▸ **Work instructions**:
Find the lines below in which the string "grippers" occurs. Copy each one.

Data extracted from a collection

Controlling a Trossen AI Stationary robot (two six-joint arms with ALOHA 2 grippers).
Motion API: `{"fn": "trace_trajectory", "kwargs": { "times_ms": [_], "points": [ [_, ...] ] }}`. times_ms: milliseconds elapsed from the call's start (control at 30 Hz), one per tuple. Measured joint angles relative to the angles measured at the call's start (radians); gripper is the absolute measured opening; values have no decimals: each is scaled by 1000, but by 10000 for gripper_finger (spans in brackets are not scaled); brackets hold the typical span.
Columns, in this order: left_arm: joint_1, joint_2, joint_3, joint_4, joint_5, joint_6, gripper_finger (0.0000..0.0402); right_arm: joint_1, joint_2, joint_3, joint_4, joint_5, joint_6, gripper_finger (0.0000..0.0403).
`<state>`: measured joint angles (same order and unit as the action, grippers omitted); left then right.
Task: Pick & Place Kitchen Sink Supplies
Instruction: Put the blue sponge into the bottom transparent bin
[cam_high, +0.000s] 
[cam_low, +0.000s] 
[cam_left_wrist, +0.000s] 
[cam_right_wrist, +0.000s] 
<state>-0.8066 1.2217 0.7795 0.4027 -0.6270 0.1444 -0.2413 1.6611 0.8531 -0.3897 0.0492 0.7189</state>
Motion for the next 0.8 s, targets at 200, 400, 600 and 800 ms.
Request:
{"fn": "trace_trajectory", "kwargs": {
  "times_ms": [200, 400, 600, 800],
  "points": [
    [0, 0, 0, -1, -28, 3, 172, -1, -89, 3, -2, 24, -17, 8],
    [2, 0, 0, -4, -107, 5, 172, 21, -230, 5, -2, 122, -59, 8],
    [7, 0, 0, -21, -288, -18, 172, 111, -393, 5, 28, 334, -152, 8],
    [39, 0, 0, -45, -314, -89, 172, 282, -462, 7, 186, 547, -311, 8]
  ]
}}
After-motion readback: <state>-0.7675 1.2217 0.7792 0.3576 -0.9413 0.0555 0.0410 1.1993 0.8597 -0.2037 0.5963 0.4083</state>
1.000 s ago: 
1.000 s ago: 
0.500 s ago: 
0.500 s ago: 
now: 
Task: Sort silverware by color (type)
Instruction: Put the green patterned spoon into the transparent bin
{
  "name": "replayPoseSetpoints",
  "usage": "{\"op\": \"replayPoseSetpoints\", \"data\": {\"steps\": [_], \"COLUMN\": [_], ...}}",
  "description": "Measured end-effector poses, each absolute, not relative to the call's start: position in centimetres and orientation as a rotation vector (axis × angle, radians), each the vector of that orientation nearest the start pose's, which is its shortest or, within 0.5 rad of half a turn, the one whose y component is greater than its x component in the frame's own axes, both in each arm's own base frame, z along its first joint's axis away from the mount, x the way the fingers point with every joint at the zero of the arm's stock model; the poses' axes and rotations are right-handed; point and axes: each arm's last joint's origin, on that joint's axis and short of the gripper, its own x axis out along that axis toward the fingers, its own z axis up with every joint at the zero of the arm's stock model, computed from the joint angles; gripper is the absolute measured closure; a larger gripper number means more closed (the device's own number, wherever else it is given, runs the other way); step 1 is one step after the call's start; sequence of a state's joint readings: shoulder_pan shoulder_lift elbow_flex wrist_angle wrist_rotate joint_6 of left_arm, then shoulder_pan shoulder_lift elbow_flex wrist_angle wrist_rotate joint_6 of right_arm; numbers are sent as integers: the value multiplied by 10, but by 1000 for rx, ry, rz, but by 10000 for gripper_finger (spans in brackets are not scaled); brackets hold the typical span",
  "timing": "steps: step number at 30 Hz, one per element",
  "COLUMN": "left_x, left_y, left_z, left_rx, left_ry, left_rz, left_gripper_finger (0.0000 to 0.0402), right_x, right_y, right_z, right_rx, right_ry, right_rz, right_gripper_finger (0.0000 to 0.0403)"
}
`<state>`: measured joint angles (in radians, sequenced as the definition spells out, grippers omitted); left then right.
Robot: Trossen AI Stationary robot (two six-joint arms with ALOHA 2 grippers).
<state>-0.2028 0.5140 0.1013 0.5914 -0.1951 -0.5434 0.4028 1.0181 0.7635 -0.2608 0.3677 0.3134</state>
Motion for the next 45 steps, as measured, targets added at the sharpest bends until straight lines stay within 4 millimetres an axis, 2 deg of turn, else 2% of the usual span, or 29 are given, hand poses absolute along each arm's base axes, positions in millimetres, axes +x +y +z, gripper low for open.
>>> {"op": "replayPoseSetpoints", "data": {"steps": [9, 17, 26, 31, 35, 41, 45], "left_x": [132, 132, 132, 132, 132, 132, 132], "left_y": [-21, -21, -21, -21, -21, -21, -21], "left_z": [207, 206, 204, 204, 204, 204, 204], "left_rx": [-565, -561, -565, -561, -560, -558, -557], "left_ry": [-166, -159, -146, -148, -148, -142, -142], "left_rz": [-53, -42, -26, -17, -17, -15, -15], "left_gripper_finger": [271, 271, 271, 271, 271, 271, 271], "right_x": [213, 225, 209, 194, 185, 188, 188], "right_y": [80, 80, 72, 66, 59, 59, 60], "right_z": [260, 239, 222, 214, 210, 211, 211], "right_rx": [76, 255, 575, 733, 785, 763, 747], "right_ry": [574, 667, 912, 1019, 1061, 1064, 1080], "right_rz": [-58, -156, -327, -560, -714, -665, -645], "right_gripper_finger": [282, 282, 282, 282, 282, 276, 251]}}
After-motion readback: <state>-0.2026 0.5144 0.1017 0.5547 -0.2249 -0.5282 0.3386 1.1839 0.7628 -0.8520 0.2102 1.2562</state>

▸ **Solution to this exercise**:
Controlling a Trossen AI Stationary robot (two six-joint arms with ALOHA 2 grippers).
`<state>`: measured joint angles (same order and unit as the action, grippers omitted); left then right.
`<state>`: measured joint angles (in radians, sequenced as the definition spells out, grippers omitted); left then right.
Robot: Trossen AI Stationary robot (two six-joint arms with ALOHA 2 grippers).

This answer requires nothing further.